- _Provided material_:
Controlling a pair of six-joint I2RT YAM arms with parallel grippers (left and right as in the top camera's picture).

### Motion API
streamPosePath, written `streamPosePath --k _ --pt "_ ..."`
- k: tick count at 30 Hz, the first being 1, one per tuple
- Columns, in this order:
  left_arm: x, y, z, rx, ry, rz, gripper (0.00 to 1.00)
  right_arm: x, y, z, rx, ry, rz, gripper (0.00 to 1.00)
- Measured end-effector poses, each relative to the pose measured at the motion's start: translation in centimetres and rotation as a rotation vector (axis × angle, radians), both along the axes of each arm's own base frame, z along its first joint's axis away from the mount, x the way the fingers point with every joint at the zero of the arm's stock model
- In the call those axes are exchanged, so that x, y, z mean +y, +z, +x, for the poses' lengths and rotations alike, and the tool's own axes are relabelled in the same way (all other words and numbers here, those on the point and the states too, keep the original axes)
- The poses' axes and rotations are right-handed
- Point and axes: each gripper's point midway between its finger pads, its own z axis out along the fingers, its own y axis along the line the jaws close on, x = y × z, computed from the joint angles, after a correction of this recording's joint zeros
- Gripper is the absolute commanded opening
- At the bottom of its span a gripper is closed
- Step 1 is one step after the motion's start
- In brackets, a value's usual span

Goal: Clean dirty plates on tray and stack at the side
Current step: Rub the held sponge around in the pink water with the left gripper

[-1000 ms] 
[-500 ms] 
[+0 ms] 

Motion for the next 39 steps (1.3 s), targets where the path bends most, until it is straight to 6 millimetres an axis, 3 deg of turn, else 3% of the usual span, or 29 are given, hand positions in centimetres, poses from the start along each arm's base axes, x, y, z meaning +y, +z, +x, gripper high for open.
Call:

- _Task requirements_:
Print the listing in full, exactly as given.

- _Answer to the problem_:
Controlling a pair of six-joint I2RT YAM arms with parallel grippers (left and right as in the top camera's picture).

### Motion API
streamPosePath, written `streamPosePath --k _ --pt "_ ..."`
- k: tick count at 30 Hz, the first being 1, one per tuple
- Columns, in this order:
  left_arm: x, y, z, rx, ry, rz, gripper (0.00 to 1.00)
  right_arm: x, y, z, rx, ry, rz, gripper (0.00 to 1.00)
- Measured end-effector poses, each relative to the pose measured at the motion's start: translation in centimetres and rotation as a rotation vector (axis × angle, radians), both along the axes of each arm's own base frame, z along its first joint's axis away from the mount, x the way the fingers point with every joint at the zero of the arm's stock model
- In the call those axes are exchanged, so that x, y, z mean +y, +z, +x, for the poses' lengths and rotations alike, and the tool's own axes are relabelled in the same way (all other words and numbers here, those on the point and the states too, keep the original axes)
- The poses' axes and rotations are right-handed
- Point and axes: each gripper's point midway between its finger pads, its own z axis out along the fingers, its own y axis along the line the jaws close on, x = y × z, computed from the joint angles, after a correction of this recording's joint zeros
- Gripper is the absolute commanded opening
- At the bottom of its span a gripper is closed
- Step 1 is one step after the motion's start
- In brackets, a value's usual span

Goal: Clean dirty plates on tray and stack at the side
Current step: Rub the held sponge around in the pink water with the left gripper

[-1000 ms] 
[-500 ms] 
[+0 ms] 

Motion for the next 39 steps (1.3 s), targets where the path bends most, until it is straight to 6 millimetres an axis, 3 deg of turn, else 3% of the usual span, or 29 are given, hand positions in centimetres, poses from the start along each arm's base axes, x, y, z meaning +y, +z, +x, gripper high for open.
Call:

The exercise has been completed.